(GIVEN DATA Opens)

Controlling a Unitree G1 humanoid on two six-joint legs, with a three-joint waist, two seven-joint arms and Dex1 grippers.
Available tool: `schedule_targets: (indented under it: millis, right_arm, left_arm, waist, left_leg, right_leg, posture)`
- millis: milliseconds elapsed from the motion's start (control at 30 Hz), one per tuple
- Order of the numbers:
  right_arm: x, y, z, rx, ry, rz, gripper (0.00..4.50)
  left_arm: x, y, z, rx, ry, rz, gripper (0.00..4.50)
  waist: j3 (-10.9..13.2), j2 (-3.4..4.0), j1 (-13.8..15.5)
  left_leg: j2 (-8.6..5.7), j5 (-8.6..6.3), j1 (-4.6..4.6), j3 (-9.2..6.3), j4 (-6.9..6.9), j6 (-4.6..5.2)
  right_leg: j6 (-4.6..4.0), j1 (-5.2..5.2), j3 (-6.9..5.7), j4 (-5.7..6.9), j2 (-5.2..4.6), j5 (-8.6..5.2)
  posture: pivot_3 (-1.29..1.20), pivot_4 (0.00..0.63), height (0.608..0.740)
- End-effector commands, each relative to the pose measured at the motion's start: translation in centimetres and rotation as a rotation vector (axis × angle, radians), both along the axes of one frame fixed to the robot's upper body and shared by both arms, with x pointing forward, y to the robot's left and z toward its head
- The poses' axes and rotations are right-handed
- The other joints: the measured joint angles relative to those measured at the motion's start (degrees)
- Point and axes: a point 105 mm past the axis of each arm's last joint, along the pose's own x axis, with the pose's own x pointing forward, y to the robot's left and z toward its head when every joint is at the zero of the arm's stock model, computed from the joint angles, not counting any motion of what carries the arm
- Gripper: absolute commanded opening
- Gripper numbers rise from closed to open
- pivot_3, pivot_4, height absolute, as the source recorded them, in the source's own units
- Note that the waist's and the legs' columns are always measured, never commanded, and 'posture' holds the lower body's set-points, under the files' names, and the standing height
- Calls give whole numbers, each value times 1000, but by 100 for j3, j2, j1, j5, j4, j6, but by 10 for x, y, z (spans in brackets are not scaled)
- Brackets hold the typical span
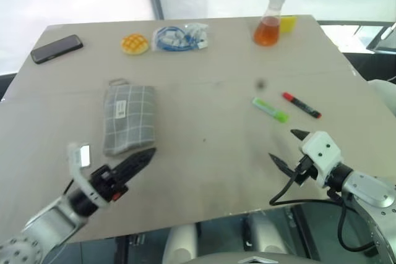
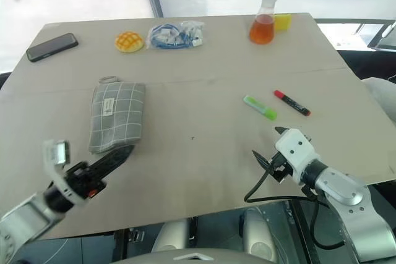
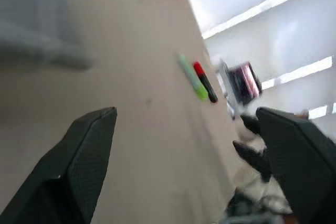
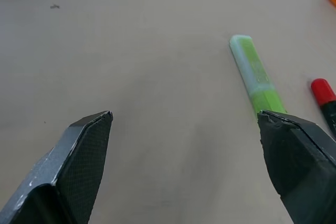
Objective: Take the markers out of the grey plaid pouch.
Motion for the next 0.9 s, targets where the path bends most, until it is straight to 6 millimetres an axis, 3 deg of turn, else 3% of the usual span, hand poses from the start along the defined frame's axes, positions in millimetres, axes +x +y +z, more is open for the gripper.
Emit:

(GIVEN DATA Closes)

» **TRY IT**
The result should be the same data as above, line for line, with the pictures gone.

» **ANSWER SPACE**
Controlling a Unitree G1 humanoid on two six-joint legs, with a three-joint waist, two seven-joint arms and Dex1 grippers.
Available tool: `schedule_targets: (indented under it: millis, right_arm, left_arm, waist, left_leg, right_leg, posture)`
- millis: milliseconds elapsed from the motion's start (control at 30 Hz), one per tuple
- Order of the numbers:
  right_arm: x, y, z, rx, ry, rz, gripper (0.00..4.50)
  left_arm: x, y, z, rx, ry, rz, gripper (0.00..4.50)
  waist: j3 (-10.9..13.2), j2 (-3.4..4.0), j1 (-13.8..15.5)
  left_leg: j2 (-8.6..5.7), j5 (-8.6..6.3), j1 (-4.6..4.6), j3 (-9.2..6.3), j4 (-6.9..6.9), j6 (-4.6..5.2)
  right_leg: j6 (-4.6..4.0), j1 (-5.2..5.2), j3 (-6.9..5.7), j4 (-5.7..6.9), j2 (-5.2..4.6), j5 (-8.6..5.2)
  posture: pivot_3 (-1.29..1.20), pivot_4 (0.00..0.63), height (0.608..0.740)
- End-effector commands, each relative to the pose measured at the motion's start: translation in centimetres and rotation as a rotation vector (axis × angle, radians), both along the axes of one frame fixed to the robot's upper body and shared by both arms, with x pointing forward, y to the robot's left and z toward its head
- The poses' axes and rotations are right-handed
- The other joints: the measured joint angles relative to those measured at the motion's start (degrees)
- Point and axes: a point 105 mm past the axis of each arm's last joint, along the pose's own x axis, with the pose's own x pointing forward, y to the robot's left and z toward its head when every joint is at the zero of the arm's stock model, computed from the joint angles, not counting any motion of what carries the arm
- Gripper: absolute commanded opening
- Gripper numbers rise from closed to open
- pivot_3, pivot_4, height absolute, as the source recorded them, in the source's own units
- Note that the waist's and the legs' columns are always measured, never commanded, and 'posture' holds the lower body's set-points, under the files' names, and the standing height
- Calls give whole numbers, each value times 1000, but by 100 for j3, j2, j1, j5, j4, j6, but by 10 for x, y, z (spans in brackets are not scaled)
- Brackets hold the typical span
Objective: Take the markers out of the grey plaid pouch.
Motion for the next 0.9 s, targets where the path bends most, until it is straight to 6 millimetres an axis, 3 deg of turn, else 3% of the usual span, hand poses from the start along the defined frame's axes, positions in millimetres, axes +x +y +z, more is open for the gripper.
Emit:

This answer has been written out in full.